Dataset entries
○ ○ ○ ○
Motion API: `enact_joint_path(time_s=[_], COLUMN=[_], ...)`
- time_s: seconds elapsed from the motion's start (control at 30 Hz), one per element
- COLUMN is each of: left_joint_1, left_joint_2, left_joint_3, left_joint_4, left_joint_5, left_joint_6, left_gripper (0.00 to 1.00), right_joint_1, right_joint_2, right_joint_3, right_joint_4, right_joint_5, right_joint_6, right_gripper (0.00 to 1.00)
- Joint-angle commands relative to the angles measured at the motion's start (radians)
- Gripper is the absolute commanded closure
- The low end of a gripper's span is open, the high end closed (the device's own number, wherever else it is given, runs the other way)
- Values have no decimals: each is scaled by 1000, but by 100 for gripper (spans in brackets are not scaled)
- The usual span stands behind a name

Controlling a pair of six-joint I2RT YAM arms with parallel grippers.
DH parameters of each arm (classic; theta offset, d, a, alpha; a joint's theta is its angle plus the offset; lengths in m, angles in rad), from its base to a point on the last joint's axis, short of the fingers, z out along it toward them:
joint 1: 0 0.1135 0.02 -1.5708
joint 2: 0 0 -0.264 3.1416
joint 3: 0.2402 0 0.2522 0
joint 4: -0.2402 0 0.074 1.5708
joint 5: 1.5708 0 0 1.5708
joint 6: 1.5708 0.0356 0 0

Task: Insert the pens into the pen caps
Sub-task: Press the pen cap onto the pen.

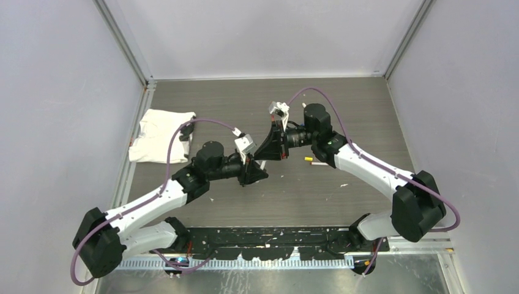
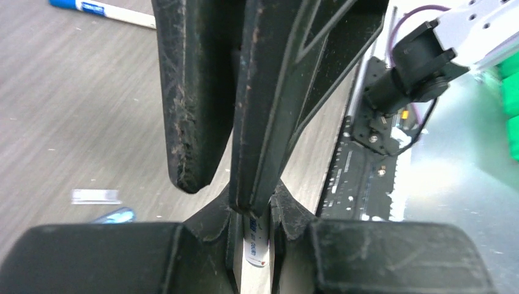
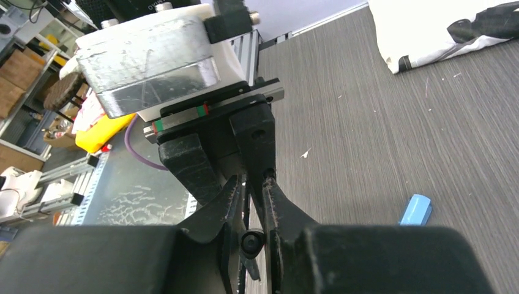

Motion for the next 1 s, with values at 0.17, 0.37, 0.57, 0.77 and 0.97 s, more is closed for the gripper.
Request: enact_joint_path(time_s=[0.17,0.37,0.57,0.77,0.97], left_joint_1=[12,-45,-63,73,197], left_joint_2=[-77,-10,42,11,17], left_joint_3=[69,60,83,106,124], left_joint_4=[473,626,686,664,763], left_joint_5=[-383,-550,-600,-326,-96], left_joint_6=[116,110,164,-36,-308], left_gripper=[99,100,100,100,99], right_joint_1=[54,54,65,89,108], right_joint_2=[46,70,98,101,85], right_joint_3=[-84,-107,-107,-92,-85], right_joint_4=[-169,-92,-68,-123,-176], right_joint_5=[-17,35,-6,-55,-80], right_joint_6=[69,164,187,114,30], right_gripper=[99,99,99,99,99])
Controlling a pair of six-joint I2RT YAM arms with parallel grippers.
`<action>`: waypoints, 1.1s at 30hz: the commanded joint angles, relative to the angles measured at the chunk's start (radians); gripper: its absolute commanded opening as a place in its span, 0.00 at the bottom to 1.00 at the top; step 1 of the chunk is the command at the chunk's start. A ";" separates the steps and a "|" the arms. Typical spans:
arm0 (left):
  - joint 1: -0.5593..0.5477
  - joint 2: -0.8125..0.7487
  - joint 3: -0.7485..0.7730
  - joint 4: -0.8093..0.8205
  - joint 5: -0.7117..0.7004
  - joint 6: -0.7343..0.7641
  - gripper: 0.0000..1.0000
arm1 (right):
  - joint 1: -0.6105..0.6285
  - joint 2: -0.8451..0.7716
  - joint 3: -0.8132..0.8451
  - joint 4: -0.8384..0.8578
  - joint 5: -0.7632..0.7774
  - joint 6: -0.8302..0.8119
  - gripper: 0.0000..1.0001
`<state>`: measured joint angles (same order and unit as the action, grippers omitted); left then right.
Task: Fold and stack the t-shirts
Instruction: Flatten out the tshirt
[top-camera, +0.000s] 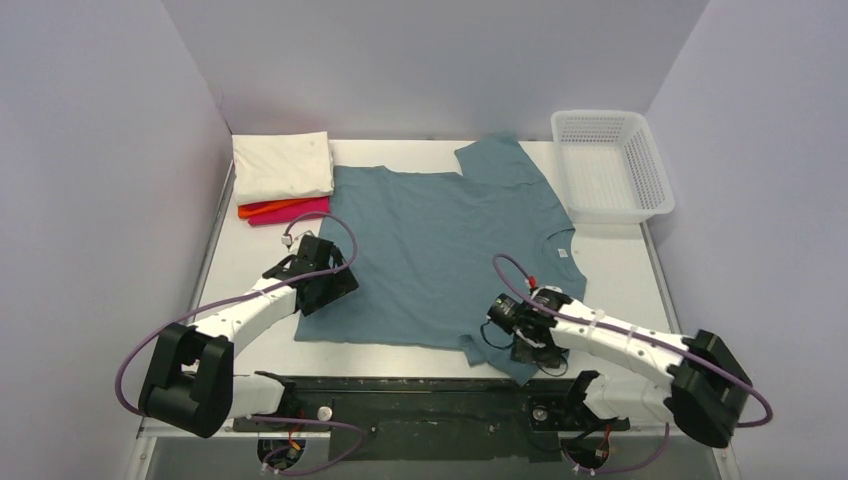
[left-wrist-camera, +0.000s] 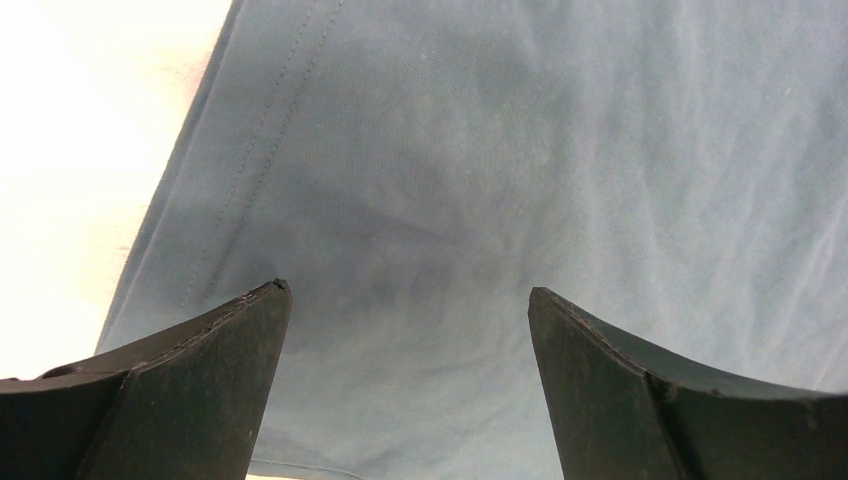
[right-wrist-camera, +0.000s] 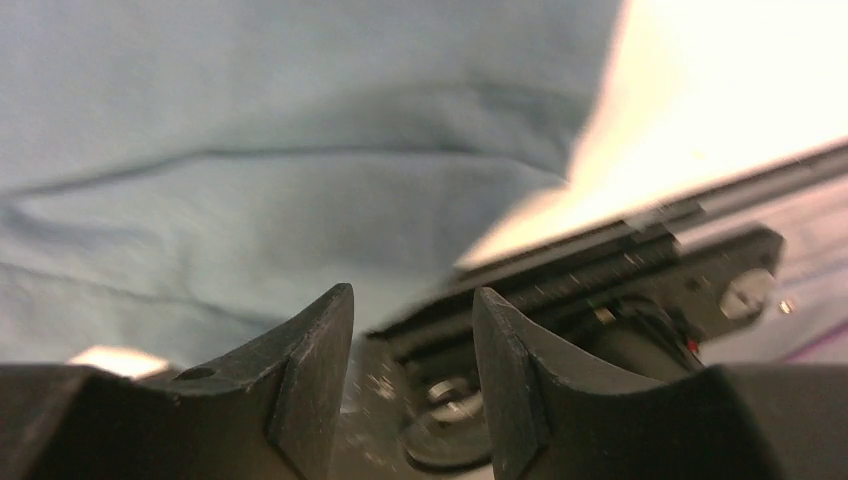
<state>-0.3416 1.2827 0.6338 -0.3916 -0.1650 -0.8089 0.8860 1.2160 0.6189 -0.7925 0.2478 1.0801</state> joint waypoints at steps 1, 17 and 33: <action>-0.004 -0.026 0.001 -0.001 -0.045 -0.016 1.00 | 0.040 -0.196 -0.008 -0.408 -0.022 0.205 0.43; -0.004 -0.233 0.124 -0.373 -0.193 -0.126 1.00 | -0.010 -0.246 0.032 0.005 -0.144 -0.048 0.48; 0.108 -0.441 -0.146 -0.411 -0.133 -0.351 0.92 | 0.148 0.110 -0.004 0.137 -0.229 -0.210 0.48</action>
<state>-0.2882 0.8265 0.5091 -0.8963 -0.3531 -1.1339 1.0237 1.2736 0.6373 -0.6758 0.0498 0.9207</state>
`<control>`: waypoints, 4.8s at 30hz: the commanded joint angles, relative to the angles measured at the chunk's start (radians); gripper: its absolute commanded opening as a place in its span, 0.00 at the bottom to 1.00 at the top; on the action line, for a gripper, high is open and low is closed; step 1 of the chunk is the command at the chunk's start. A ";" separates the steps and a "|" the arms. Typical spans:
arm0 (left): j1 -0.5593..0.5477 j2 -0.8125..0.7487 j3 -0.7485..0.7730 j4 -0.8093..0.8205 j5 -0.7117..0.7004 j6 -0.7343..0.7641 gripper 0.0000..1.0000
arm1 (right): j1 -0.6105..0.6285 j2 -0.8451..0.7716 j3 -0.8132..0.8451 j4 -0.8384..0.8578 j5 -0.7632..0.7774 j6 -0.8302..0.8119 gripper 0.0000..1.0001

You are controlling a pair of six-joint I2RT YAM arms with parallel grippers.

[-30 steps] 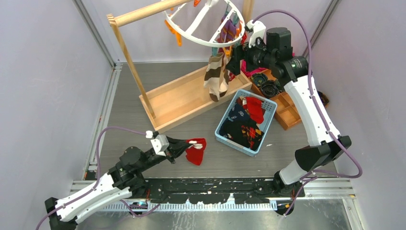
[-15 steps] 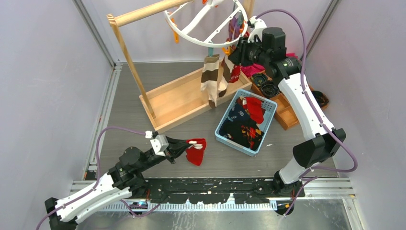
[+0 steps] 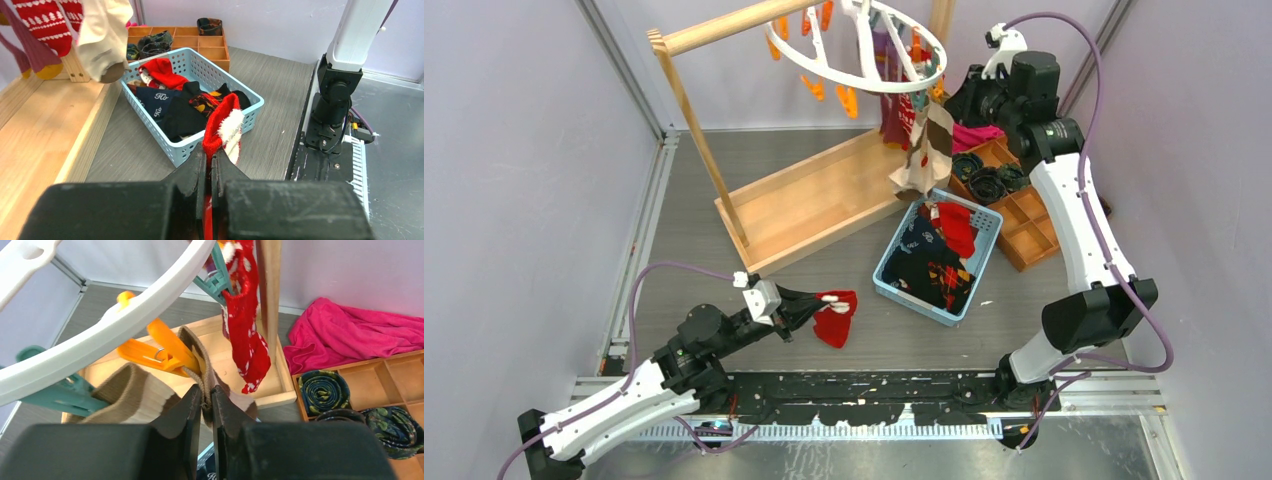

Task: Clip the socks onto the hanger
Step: Adjust the hanger on the clothesline, then adjust the sock.

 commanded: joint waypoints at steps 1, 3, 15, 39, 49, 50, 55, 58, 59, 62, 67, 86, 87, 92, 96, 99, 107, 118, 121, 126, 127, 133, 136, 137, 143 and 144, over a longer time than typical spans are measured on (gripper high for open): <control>0.003 -0.008 0.034 0.061 0.010 -0.015 0.00 | -0.016 0.000 0.059 0.053 0.009 -0.022 0.19; 0.003 -0.008 0.035 0.059 0.010 -0.014 0.00 | -0.020 0.018 0.077 0.054 0.007 -0.026 0.19; 0.003 0.012 0.046 0.060 0.015 -0.017 0.00 | -0.030 0.215 0.285 0.054 0.018 -0.001 0.19; 0.003 0.047 0.054 0.071 0.010 -0.012 0.00 | -0.055 0.267 0.322 0.080 0.000 0.005 0.19; 0.003 0.068 0.072 0.074 0.008 0.007 0.00 | -0.055 0.335 0.398 0.064 0.013 0.009 0.19; 0.003 0.070 0.074 0.074 0.008 0.008 0.00 | -0.055 0.342 0.407 0.062 0.013 0.010 0.19; 0.003 0.068 0.074 0.067 0.006 0.007 0.00 | -0.055 0.330 0.402 0.061 -0.011 0.012 0.20; 0.003 0.055 0.074 0.053 0.003 0.011 0.00 | -0.056 0.275 0.356 0.068 -0.046 0.008 0.27; 0.003 0.049 0.074 0.048 0.001 0.012 0.00 | -0.057 0.256 0.342 0.067 -0.058 0.007 0.32; 0.003 0.032 0.074 0.032 -0.002 0.016 0.00 | -0.061 0.195 0.295 0.064 -0.081 0.000 0.42; 0.003 0.004 0.073 0.011 -0.002 0.017 0.00 | -0.071 0.113 0.244 0.043 -0.112 -0.014 0.56; 0.003 0.037 0.101 0.011 -0.007 0.052 0.00 | -0.087 -0.128 0.066 -0.171 -0.502 -0.282 0.89; 0.003 0.043 0.102 0.014 -0.007 0.053 0.00 | -0.087 -0.140 0.057 -0.181 -0.526 -0.290 0.90; 0.003 0.067 0.106 0.028 0.001 0.056 0.00 | -0.088 -0.179 0.015 -0.230 -0.685 -0.335 0.93; 0.003 0.074 0.102 0.034 0.002 0.053 0.00 | -0.077 -0.195 -0.034 -0.215 -0.761 -0.326 0.93; 0.003 0.072 0.099 0.036 0.001 0.050 0.00 | -0.072 -0.204 -0.071 -0.197 -0.784 -0.317 0.93; 0.003 0.102 0.098 0.088 0.012 0.033 0.00 | -0.033 -0.250 -0.213 -0.237 -0.912 -0.403 0.96; 0.003 0.244 0.109 0.249 0.033 -0.006 0.00 | 0.103 -0.288 -0.356 -0.432 -0.946 -0.737 1.00; 0.003 0.276 0.120 0.282 0.034 -0.009 0.00 | 0.136 -0.291 -0.400 -0.400 -0.927 -0.730 1.00; 0.003 0.318 0.138 0.329 0.036 -0.010 0.00 | 0.183 -0.292 -0.458 -0.323 -0.909 -0.671 1.00; 0.003 0.326 0.142 0.335 0.036 -0.012 0.00 | 0.188 -0.290 -0.468 -0.310 -0.909 -0.662 1.00; 0.004 0.375 0.151 0.405 0.012 -0.049 0.00 | 0.243 -0.287 -0.533 -0.232 -0.929 -0.620 1.00; 0.003 0.401 0.156 0.444 -0.011 -0.078 0.00 | 0.264 -0.287 -0.551 -0.227 -0.952 -0.637 1.00; 0.003 0.409 0.160 0.453 -0.023 -0.091 0.00 | 0.271 -0.288 -0.554 -0.232 -0.957 -0.647 1.00; 0.003 0.451 0.174 0.477 -0.070 -0.136 0.00 | 0.284 -0.302 -0.565 -0.271 -0.978 -0.715 0.99; 0.003 0.456 0.174 0.485 -0.073 -0.145 0.00 | 0.286 -0.303 -0.570 -0.266 -0.979 -0.715 0.99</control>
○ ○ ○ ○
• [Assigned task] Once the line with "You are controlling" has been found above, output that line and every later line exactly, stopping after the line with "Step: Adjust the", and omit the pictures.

• [Response to the task]
You are controlling a pair of six-joint I2RT YAM arms with parallel grippers.

[-30 steps] 
[-15 steps] 
[+0 steps] 

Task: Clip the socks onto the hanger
Step: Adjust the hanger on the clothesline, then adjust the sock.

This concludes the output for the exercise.